• TASK OBJECTIVE
Gather each line of the entries below that includes "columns".

Collected data entries:
------------

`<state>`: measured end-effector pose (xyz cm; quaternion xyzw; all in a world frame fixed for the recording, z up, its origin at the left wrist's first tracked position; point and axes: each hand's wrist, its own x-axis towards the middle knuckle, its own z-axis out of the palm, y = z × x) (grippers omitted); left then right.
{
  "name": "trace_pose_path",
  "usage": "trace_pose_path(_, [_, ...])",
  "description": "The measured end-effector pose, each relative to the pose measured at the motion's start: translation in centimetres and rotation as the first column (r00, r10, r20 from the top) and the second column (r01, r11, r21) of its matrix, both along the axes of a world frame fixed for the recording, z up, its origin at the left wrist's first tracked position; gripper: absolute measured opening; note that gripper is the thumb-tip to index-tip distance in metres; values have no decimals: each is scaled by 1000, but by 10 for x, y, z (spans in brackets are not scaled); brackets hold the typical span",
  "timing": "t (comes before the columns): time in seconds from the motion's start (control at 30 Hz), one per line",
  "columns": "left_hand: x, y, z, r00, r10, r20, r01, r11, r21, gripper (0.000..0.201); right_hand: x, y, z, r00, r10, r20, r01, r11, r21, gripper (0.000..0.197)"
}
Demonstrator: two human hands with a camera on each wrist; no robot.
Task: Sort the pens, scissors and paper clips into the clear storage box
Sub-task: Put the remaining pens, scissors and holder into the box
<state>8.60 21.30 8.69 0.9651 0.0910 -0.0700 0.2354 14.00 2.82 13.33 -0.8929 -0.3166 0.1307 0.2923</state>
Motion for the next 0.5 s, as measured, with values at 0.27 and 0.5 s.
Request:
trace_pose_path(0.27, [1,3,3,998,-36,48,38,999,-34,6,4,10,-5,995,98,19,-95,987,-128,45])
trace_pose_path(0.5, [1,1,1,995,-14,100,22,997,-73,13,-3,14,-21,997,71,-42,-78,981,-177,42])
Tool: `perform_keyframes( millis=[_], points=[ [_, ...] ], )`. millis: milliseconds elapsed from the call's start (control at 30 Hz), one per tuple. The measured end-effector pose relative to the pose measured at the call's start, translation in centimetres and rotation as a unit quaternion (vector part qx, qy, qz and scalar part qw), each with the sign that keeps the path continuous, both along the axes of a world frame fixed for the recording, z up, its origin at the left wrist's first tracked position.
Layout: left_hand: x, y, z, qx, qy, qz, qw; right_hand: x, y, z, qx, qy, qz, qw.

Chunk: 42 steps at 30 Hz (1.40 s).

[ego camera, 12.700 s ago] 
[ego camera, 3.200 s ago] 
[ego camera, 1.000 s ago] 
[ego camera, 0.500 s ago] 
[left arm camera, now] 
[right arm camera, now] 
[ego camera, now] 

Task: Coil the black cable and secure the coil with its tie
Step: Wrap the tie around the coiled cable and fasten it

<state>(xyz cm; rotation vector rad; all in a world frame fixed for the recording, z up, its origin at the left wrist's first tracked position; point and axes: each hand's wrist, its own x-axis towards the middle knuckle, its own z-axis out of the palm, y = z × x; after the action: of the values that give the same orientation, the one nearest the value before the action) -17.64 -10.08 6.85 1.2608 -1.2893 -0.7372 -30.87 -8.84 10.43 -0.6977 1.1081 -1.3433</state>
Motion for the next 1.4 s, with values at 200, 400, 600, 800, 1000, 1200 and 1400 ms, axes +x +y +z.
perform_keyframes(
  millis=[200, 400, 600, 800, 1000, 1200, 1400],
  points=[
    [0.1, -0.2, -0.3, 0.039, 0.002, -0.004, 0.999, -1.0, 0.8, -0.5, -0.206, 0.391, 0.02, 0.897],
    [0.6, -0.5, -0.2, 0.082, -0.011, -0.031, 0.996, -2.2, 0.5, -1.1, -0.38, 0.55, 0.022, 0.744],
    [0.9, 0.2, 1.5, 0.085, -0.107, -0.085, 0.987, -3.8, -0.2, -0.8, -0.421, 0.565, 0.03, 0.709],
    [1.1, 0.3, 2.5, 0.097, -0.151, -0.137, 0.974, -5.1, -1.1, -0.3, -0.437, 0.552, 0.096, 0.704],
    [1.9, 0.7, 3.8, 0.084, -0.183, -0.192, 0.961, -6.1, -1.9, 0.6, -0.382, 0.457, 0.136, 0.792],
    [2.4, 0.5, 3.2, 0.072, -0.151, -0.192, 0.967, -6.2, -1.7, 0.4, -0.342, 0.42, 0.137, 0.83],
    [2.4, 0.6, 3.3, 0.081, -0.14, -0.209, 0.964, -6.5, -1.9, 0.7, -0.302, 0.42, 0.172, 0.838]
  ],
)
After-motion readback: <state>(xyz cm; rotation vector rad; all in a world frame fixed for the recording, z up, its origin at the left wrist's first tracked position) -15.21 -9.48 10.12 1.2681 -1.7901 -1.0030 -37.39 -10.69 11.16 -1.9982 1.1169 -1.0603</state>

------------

• EXPECTED OUTPUT
  "timing": "t (comes before the columns): time in seconds from the motion's start (control at 30 Hz), one per line",
  "columns": "left_hand: x, y, z, r00, r10, r20, r01, r11, r21, gripper (0.000..0.201); right_hand: x, y, z, r00, r10, r20, r01, r11, r21, gripper (0.000..0.197)"

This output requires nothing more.